### [EXERCISE AIM]
Quote exactly the lines spanning from the top of the data below to the line that contains "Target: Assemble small", including both.

### [PROVIDED MATERIAL]
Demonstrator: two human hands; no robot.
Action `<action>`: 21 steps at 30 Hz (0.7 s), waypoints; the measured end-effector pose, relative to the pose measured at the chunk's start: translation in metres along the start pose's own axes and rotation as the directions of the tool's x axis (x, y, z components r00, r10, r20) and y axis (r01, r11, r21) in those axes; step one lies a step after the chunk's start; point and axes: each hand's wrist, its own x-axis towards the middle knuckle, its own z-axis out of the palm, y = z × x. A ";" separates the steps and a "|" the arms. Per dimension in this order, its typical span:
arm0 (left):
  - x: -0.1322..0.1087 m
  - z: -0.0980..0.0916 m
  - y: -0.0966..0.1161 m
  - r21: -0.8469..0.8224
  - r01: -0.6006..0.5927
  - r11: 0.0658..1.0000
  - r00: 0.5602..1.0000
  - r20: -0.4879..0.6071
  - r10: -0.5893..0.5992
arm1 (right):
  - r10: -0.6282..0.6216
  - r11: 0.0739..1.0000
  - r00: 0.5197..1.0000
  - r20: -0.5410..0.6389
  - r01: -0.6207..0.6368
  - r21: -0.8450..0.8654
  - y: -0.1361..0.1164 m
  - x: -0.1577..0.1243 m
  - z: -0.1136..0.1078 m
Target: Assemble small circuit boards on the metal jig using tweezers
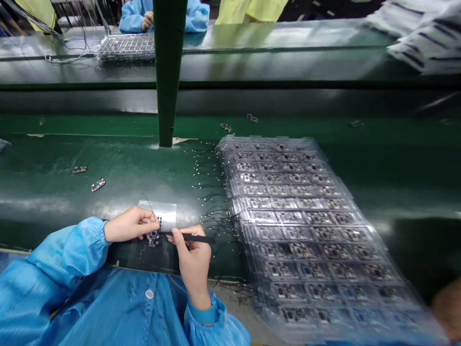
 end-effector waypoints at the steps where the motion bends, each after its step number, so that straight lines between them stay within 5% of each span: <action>1: 0.000 0.000 0.000 -0.002 0.000 1.000 1.000 0.000 0.000 | 0.002 1.000 1.000 0.001 -0.002 0.001 0.000 0.000 0.000; 21: 0.002 0.002 -0.001 -0.006 -0.066 0.998 0.997 -0.034 0.066 | -0.038 0.998 0.999 -0.013 0.038 -0.042 0.000 0.000 0.002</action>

### [OUTPUT]
Demonstrator: two human hands; no robot.
Action `<action>`: 21 steps at 30 Hz (0.7 s), waypoints; the measured end-effector pose, relative to the pose measured at the chunk's start: translation in metres along the start pose's own axes and rotation as the directions of the tool's x axis (x, y, z components r00, r10, r20) and y axis (r01, r11, r21) in those axes; step one lies a step after the chunk's start; point and axes: each hand's wrist, its own x-axis towards the middle knuckle, its own z-axis out of the palm, y = z × x. A ";" separates the steps and a "|" the arms. Per dimension in this order, its typical span:
arm0 (left):
  - x: -0.1322..0.1087 m
  - z: -0.0980..0.0916 m
  - y: -0.0966..0.1161 m
  - r21: -0.8469..0.8224
  - r01: -0.6006..0.5927
  - r11: 0.0658..1.0000
  - r00: 0.5602..1.0000
  - r20: -0.4879..0.6071
  - r10: -0.5893..0.5992
arm1 (right):
  - r10: -0.6282..0.6216
  - r11: 0.0739..1.0000
  - r00: 0.5197..1.0000
  - r20: -0.5410..0.6389
  - r01: -0.6207..0.6368
  - r21: -0.8450..0.8654
  - y: -0.1361..0.1164 m
  - x: -0.1577..0.1243 m
  - z: -0.1136..0.1078 m
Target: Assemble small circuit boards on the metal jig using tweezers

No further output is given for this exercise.